[Assigned task]:
Skip the pictures and repeat each line of the data exactly.

[Dataset excerpt]:
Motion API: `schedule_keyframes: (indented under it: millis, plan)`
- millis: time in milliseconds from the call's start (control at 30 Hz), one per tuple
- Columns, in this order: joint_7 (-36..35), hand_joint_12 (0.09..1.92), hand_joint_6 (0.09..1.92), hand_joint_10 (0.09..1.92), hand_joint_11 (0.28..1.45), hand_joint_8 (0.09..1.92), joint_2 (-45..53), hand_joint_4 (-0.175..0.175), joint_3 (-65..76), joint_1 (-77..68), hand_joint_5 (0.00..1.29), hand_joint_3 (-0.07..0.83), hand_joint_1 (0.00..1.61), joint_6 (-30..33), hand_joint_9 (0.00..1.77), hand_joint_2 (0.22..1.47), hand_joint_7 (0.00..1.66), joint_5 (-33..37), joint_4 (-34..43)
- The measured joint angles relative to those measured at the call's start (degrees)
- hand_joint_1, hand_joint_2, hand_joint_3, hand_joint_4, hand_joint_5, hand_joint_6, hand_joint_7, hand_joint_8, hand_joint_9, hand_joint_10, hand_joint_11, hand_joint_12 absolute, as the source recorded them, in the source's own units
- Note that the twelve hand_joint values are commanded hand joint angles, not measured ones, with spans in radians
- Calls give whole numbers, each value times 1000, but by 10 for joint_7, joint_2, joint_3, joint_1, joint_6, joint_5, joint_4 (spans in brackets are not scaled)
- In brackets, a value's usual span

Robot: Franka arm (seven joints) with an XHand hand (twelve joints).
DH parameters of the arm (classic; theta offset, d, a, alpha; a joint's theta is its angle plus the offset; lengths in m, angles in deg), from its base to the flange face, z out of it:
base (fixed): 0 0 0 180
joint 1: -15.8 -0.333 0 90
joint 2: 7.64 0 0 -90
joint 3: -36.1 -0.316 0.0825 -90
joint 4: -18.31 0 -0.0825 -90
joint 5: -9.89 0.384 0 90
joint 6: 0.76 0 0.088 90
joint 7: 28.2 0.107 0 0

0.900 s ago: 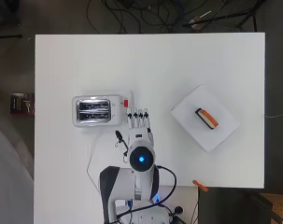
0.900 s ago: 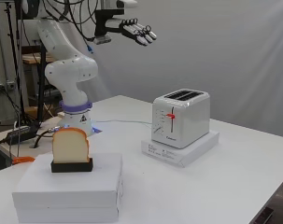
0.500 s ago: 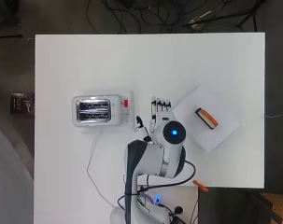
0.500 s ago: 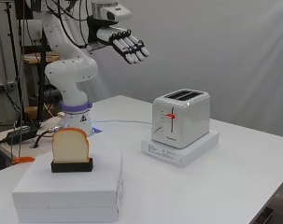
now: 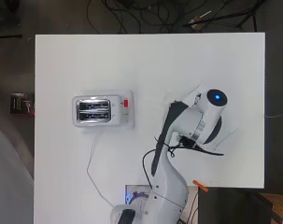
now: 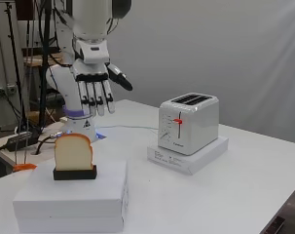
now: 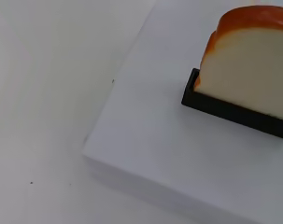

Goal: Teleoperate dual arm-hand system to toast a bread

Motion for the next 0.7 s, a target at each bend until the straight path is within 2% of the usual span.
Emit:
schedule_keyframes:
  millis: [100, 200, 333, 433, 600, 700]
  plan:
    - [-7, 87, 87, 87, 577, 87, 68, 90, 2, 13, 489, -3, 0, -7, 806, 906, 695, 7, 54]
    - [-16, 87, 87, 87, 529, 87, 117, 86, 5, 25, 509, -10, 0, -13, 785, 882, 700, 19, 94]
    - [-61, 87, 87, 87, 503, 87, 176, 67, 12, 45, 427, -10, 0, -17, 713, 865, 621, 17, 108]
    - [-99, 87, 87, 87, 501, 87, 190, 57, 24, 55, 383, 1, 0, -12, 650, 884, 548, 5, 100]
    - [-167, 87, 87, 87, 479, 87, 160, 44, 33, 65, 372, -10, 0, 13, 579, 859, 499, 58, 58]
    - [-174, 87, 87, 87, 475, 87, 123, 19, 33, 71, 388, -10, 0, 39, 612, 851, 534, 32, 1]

[Output for this exercise]:
Motion API: `schedule_keyframes: (indented under it: millis, plan)`
- millis: time in milliseconds from the call's start (control at 30 Hz), one per tuple
- Columns, in this order: joint_7 (-36..35), hand_joint_12 (0.09..1.92), hand_joint_6 (0.09..1.92), hand_joint_10 (0.09..1.92), hand_joint_11 (0.28..1.45), hand_joint_8 (0.09..1.92), joint_2 (-45..53), hand_joint_4 (-0.175..0.175), joint_3 (-65..76), joint_1 (-77..68), hand_joint_5 (0.00..1.29), hand_joint_3 (-0.07..0.83), hand_joint_1 (0.00..1.61), joint_6 (-30..33), hand_joint_9 (0.00..1.77), hand_joint_2 (0.22..1.47), hand_joint_7 (0.00..1.66), joint_5 (-33..37), joint_4 (-34..43)
- The measured joint angles relative to those measured at the call's start (degrees)
- hand_joint_1, hand_joint_2, hand_joint_3, hand_joint_4, hand_joint_5, hand_joint_6, hand_joint_7, hand_joint_8, hand_joint_9, hand_joint_10, hand_joint_11, hand_joint_12 absolute, as the source recorded them, in the source's own units
- Note that the twelve hand_joint values are commanded hand joint angles, not measured ones, with spans in radians
- Calls give whole numbers, each value times 1000, but by 10 for joint_7, joint_2, joint_3, joint_1, joint_6, joint_5, joint_4 (spans in brackets are not scaled)
- In brackets, a value's usual span

Robot: Franka arm (seven joints) with an XHand hand (twelve joints).
DH parameters of the arm (classic; theta offset, d, a, alpha; a joint's theta is its angle plus the offset; lengths in m, angles in deg), from its base to the flange face, z out of it:
base (fixed): 0 0 0 180
joint 1: -15.8 -0.333 0 90
joint 2: 7.64 0 0 -90
joint 3: -36.1 -0.316 0.0825 -90
joint 4: -18.31 0 -0.0825 -90
joint 5: -9.89 0.384 0 90
joint 6: 0.76 0 0.088 90
joint 7: 28.2 0.107 0 0

0.900 s ago: 
0.900 s ago: 
0.500 s ago: 
0.500 s ago: 
now: 
now: 
now: 

Goal: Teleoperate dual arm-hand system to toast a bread

Motion for the next 0.7 s, a target at each bend until the straight path is within 2% of the usual span.
Emit:
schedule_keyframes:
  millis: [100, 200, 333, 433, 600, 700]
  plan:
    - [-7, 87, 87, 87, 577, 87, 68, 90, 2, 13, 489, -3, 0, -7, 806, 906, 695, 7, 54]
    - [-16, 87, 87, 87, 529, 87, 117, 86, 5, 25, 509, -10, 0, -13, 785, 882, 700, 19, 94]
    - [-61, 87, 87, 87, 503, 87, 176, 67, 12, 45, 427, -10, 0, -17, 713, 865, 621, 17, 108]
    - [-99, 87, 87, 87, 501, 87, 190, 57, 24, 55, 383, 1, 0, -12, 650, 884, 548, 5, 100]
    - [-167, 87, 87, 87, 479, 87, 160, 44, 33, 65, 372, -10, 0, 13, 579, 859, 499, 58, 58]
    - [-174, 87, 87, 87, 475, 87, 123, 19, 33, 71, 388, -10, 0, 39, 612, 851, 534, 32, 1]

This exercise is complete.